Excerpts from a dataset:

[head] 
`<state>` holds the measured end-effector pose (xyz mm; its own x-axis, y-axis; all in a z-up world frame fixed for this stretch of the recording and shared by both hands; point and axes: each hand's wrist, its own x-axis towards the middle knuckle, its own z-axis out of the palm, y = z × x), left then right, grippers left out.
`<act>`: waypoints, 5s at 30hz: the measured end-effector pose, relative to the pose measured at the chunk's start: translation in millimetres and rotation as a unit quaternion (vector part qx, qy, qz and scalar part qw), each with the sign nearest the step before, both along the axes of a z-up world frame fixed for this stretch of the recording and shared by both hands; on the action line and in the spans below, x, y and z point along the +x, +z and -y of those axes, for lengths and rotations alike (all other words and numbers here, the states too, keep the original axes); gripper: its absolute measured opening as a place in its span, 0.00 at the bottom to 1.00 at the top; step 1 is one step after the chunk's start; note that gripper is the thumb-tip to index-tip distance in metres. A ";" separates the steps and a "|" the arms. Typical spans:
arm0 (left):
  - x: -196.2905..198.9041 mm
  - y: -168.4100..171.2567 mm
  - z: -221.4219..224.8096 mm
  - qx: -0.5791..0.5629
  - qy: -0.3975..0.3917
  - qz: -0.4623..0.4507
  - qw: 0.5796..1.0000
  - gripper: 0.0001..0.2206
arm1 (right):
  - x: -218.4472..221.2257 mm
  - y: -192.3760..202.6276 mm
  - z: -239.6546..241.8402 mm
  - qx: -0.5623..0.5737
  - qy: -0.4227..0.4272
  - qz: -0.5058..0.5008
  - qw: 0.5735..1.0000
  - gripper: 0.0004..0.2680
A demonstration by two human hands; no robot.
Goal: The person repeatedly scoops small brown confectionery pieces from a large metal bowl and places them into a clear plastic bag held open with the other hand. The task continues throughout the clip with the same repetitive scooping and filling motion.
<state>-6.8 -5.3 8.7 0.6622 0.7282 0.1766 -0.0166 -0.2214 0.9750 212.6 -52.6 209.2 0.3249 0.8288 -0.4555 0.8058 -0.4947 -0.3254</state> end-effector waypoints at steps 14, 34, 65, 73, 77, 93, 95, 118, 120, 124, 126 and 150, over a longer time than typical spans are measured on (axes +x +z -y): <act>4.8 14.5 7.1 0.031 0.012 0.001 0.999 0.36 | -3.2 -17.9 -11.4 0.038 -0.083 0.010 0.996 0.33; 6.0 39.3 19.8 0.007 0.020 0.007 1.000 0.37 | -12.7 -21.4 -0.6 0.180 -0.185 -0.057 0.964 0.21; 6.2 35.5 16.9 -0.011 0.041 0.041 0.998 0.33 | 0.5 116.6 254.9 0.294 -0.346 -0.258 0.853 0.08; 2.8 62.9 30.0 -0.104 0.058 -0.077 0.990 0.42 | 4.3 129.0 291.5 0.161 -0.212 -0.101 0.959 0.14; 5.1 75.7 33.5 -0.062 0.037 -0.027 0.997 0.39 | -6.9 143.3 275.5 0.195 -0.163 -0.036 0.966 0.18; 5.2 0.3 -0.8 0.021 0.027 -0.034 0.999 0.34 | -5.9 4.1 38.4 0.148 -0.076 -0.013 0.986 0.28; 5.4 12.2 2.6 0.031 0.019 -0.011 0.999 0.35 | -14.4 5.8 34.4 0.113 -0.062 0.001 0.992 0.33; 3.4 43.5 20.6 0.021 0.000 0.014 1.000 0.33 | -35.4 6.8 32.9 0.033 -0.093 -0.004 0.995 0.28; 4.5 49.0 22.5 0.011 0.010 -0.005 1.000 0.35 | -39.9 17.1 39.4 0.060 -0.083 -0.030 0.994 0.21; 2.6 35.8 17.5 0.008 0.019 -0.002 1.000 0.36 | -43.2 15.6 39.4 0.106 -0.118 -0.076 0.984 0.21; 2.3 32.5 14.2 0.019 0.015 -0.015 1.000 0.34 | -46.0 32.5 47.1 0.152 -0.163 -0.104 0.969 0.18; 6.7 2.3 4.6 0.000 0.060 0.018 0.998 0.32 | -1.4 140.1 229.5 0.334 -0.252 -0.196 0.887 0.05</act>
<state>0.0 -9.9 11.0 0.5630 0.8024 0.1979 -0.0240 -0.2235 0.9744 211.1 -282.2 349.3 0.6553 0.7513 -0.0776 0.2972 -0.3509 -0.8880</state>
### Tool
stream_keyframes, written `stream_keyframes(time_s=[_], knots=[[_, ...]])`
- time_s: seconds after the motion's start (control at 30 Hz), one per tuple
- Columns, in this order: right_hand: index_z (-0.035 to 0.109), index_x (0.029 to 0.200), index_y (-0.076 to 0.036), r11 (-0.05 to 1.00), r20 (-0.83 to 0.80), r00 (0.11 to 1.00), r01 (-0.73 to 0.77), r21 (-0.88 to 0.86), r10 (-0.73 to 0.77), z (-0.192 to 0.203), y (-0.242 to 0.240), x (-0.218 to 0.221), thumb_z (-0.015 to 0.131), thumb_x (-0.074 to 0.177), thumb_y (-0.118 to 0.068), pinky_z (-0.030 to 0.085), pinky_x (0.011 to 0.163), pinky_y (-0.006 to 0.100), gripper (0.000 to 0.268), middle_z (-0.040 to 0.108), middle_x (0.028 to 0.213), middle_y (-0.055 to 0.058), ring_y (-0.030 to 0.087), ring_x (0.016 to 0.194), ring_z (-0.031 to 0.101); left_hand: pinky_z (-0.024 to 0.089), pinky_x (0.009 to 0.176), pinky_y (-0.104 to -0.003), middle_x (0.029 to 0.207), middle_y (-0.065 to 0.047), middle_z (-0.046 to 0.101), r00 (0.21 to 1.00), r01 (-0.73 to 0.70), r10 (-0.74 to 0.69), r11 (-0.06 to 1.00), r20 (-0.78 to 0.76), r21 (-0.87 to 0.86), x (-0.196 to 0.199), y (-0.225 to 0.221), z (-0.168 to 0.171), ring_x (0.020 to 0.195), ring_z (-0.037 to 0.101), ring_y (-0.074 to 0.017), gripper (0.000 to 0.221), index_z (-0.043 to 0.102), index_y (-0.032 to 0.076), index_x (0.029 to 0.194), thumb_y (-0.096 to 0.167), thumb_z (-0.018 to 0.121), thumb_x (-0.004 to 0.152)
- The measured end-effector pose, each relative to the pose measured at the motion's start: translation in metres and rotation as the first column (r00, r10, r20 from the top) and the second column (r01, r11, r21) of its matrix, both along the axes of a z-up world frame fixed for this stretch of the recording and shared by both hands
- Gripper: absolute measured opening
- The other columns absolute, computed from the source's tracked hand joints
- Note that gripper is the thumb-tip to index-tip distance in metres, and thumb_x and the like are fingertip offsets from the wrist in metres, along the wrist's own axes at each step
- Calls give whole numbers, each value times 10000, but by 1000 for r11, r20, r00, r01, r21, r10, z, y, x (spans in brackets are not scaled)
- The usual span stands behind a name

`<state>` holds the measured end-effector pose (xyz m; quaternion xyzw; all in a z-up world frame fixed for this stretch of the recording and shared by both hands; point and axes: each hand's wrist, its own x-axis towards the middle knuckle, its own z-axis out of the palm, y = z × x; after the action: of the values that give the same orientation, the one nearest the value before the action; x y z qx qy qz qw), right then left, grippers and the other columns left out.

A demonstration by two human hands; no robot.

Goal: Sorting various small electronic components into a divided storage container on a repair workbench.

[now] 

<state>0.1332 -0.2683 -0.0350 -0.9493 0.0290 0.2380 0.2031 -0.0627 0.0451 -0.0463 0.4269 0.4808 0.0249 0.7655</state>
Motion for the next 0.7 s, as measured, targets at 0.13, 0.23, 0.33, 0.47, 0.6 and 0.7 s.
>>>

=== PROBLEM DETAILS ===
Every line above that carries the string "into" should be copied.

=== REPLY TO THE EXERCISE ===
Goal: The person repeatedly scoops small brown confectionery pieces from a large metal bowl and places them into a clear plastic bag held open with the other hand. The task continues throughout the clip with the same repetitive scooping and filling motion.
Goal: Sorting various small electronic components into a divided storage container on a repair workbench.

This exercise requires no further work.